The making of the Blue-Merle's award-winning Nebbiolo wine had an auspicious beginning as Bluey saved the life of the broker who purchased the grapes used to make the wine. Here's how he did it. Bluey, Craig and Jim (one of the partners of neighboring Coyote Oaks Vineyard, which used the same grapes) went to pick up the grapes from the broker at 6am one morning in Sept. 06. Jim's wife had not returned the broker's many calls the previous day to confirm we would pick up the grapes. After arriving the broker insulted Jim's wife. Jim, a U.S. Army Veteran who was keen to practice decapitation techniques he had used in combat, was about to kill the broker, whose life was saved by Bluey's sharp barks and the team refocused on the grapes and getting them back to the winery for acid adjustments, sulfite additions and fermentation.
The wine was promising in the barrel. When the vineyard held an open house to celebrate the planting and blessings of the first vines, Mick, the owner of nearby Belle Marie Winery, kept going back to the Nebbiolo barrel for 2nds and thirds. Another neighbor parked himself on top of the barrel, and just kept filling up his glass. (This neighbor is a wine connoisseur who brought a $75 Napa wine as a gift--an even exchange.)
Last week on the evening of the midsummer full moon, the Hidden Meadows Winemaker's Association climbed to the top of Blue Merle Mountain to taste the award winners as the sun set and moon rose. The ladies from Coyote Oaks were fashionably late -- the moon was up and the men were howling with the coyotes when the nubile maidens arrived. Bluey sent his two-legged companion down the mountain to fetch them.
"No you're not. You have your clothes on. How much did you have to drink?"
"See, you're not drunk. That's one bottle each. Everyone around here knows that it's 0 to naked in 1.2 bottles of wine. "
Karen has been identified as a "person of interest" in a probe into what happened to the "bung" of the barrel containing the prized 2007 Petit Verdot, which performed so well in the San Diego competition and is (perhaps "was"?) destined for future awards worldwide. The bung was "found missing" from its barrel on Saturday morning, exposing the treasured wine to air for a full 2.5 days after the moon viewing celebration. Did it just "pop off" from the 100 degree heat? Or, was it an act of sabotage, after she failed to win an award even though she used the same grapes? Or, was the winemaker simply distracted by her pink tonails and forgot to put it back? [Editor's note: To find out how the cellar master dealt with this situation and to learn if the wine was saved, be sure and subscribe to Winemaker's Journal.]

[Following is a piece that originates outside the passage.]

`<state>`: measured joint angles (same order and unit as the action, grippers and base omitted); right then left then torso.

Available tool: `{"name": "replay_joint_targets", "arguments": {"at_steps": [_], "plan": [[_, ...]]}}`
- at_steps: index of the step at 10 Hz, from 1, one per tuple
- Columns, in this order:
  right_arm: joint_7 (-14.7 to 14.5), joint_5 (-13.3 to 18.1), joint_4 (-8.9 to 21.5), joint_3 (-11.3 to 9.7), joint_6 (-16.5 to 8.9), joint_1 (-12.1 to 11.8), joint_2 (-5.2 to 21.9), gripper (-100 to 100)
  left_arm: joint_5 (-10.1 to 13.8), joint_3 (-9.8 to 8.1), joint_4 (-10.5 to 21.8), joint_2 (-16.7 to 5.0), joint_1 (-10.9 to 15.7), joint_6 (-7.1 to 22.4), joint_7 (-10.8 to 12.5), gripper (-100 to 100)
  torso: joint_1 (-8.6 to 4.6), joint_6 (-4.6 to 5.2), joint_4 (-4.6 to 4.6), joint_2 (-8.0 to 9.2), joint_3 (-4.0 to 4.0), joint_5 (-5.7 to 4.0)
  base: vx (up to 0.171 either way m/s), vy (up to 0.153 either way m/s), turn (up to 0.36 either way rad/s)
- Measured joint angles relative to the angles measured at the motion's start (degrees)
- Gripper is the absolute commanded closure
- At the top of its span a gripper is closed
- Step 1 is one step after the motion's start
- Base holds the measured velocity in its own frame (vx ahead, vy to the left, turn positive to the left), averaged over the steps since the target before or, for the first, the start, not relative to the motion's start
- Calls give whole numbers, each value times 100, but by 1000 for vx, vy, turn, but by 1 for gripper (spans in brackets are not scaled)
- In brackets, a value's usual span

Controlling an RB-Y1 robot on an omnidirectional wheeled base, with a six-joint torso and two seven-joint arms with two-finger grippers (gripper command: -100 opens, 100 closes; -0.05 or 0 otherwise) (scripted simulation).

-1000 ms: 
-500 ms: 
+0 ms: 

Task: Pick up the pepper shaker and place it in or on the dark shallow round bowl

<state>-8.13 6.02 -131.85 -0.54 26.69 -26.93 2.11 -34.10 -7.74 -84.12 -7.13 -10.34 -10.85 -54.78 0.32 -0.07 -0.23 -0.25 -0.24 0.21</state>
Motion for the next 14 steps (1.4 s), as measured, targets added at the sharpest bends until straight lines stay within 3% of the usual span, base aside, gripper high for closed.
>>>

There is rampant speculation about Bluey's future plans. "We feel like we've won 2nd place at the NCAA Final Four basketball championships," said a spokesman for the Blue-Merle. "We're going to declare ourselves eligible for the draft and go pro."
The award winning Blue-Merle wines are expected to be on sale in New York at the end of this year, with New Yorkers paying up to $100 for a bottle with Bluey's paw print on the label and a souvenir "hair of the dog" inside. The winery has said it will offer discounts to local buyers, and has asked that if you'd like to purchase award winning, locally produced wines to please contact your San Diego County Supervisor and let him or her know that you support San Diego's boutique winery ordinance, which would allow you to easily purchase direct from the winemaker in the ambiance of the vineyard, with views to the Pacific and the surrounding mountains.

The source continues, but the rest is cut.